FYI:- However if there is something you will like to contribute to this dead on arrival effort, you may contact the protagonists via rebranding@nigeria.gov.ng

20 comments:

  1. Re-Branding Nigeria or Nigerian Leaders
    Monday, 16 February 2009 16:52 By Jon Chikadibie Okafo.
    Not long ago, the Federal Ministry of Information headed by Prof. Dora Akunyili rolled out what it called “Re-branding Nigeria”. This I understand is a programme designed to make Nigeria marketable, so to say; the argument being that we needed to project Nigeria in beautiful colours in order to make her the darling of other nations. Very noble idea I dare say. It is a thing of joy to see that Nigeria has never and will never run out of ideas of how to “move the nation forward”. [Has anyone else noticed that every Information Minister comes up with one pet project or the other just to look busy?].
    While basking in the euphoria of Nigeria being full of “visionary” leaders, let us pause to look at the Nigerian state that needs “re-branding” and see if the medicine being prescribed for this apparently sick nation is the ideal one. Is Nigeria the country a bad one? Are the citizens of Nigeria a bad lot? Having argued that Nigeria the country has a problem, is that problem that of leadership? Let me try and tackle each on its own merit.


    Close







    Nigeria came into existence in 1861 owing to what some mischievous people have referred to as the result of spending too much time in ones bedroom instead of concentrating on doing the job-Lord Lugard’s mistress gave us the name Nigeria [this might be the origin of the First Lady malady in Nigeria politics]. The Northern and Southern protectorates were fused together simply for the purpose of ease of administration instead of being based on the peoples’ wish. Hence, the Nigerian state is an aberration, a country that is an artificial contraption of an alien that did not take the interests of we the people into consideration. Up till this moment, Nigerians still see themselves first as an ethnic being, i.e. first seeing themselves as being from a particular tribe rather than being “a Nigerian” in all cases. I recommend that Prof. Akunyili strive to “re-brand” this situation.
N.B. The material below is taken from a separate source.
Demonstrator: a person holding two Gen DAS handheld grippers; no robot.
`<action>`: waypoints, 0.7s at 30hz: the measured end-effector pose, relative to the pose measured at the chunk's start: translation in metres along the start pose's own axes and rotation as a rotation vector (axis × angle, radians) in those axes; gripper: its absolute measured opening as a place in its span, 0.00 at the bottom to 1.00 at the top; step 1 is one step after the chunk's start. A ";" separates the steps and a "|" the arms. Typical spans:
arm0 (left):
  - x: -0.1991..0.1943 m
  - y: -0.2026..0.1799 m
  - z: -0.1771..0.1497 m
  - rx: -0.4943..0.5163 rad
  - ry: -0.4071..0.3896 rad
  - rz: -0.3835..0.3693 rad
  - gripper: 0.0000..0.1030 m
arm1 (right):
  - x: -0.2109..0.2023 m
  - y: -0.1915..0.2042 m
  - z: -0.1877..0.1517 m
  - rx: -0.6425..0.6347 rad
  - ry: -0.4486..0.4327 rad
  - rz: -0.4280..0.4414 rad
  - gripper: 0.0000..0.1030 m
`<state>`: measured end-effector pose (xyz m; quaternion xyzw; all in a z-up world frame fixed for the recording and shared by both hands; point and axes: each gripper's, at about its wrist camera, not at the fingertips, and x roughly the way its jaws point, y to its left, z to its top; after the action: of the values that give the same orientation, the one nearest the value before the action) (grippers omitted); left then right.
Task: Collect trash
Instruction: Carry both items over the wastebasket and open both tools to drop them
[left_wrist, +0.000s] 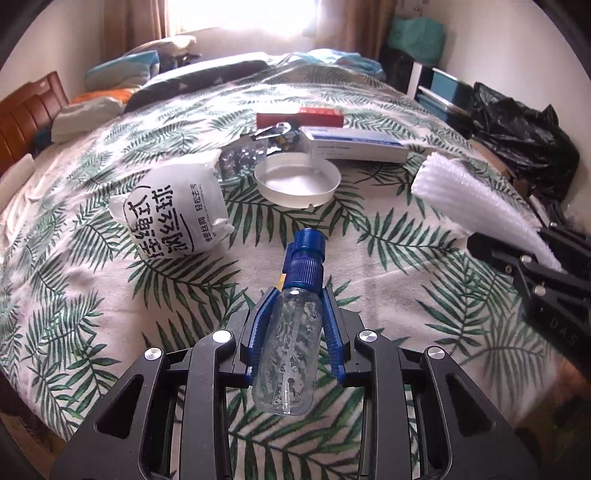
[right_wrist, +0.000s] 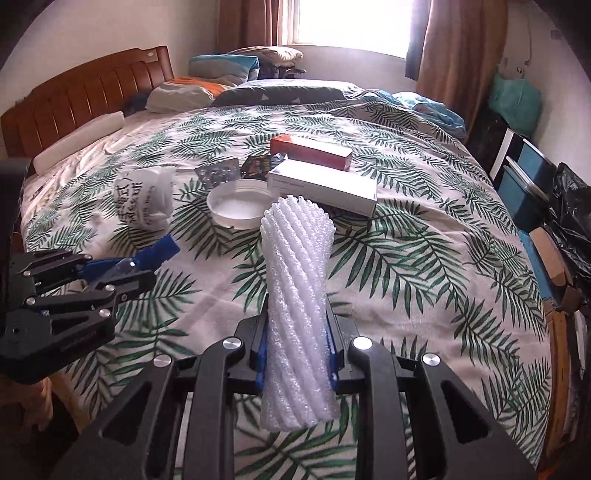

    Nigerians are not bad people by any standard. Incidentally, there is every indication that we have a warped value system. Morality has been thrown to the dogs all in the bid to “make ends meet”. The development of this ugly trend could betraced to the era of military repression of Ibrahim Babangida, a period of economic irresponsibility by the government that encouraged all manners of ills in the society. Horrendously, there has been some kind of geometric progression of the erosion of our value system as a nation. Elders do not solicit questions any more-our people now engage in all manner of evil just to put food on the table. It is a pity that instead of having a responsive and responsible government, what we have had in Nigeria since 1984 is a collection of rogues who have stolen so much from our collective funds! Just like soldiers of fortune, our military men had always found one incoherent reason to come to power through the use of the fire power that we the people paid for! Talking of our value system, what qualified retired Generals Ibrahim Babangida, Abdusalam Abubakar etc as elder statesmen? I feel so much rage when I see these coup plotters being sent to represent Nigeria on any capacity, what nonsense! We should be talking of finding ways to make this men vomit their loots! These men have retired to a life of grand opulence and are walking the streets free-they are even being protected and treated as VIPs! How much did they earn as salaries as military officers? Prof. Dora Akunyili, your effort to re-brand Nigeria should concentrate on those that looted our coffers [and are still at it!]. Let people know that pilfering public funds is a criminal offence and those that venture into it would be made to face the law. Use your Ministry of Information to educate the populace; encourage our people to kick against the immoral display of ill-gotten wealth, especially by those that occupy elective posts. This I believe would be a good case of re-branding Nigeria. I am sure you can do this, or have you changed from the fearless lady of NAFDAC? Being a government spokesperson must be a tough job, especially if that government is of the PDP.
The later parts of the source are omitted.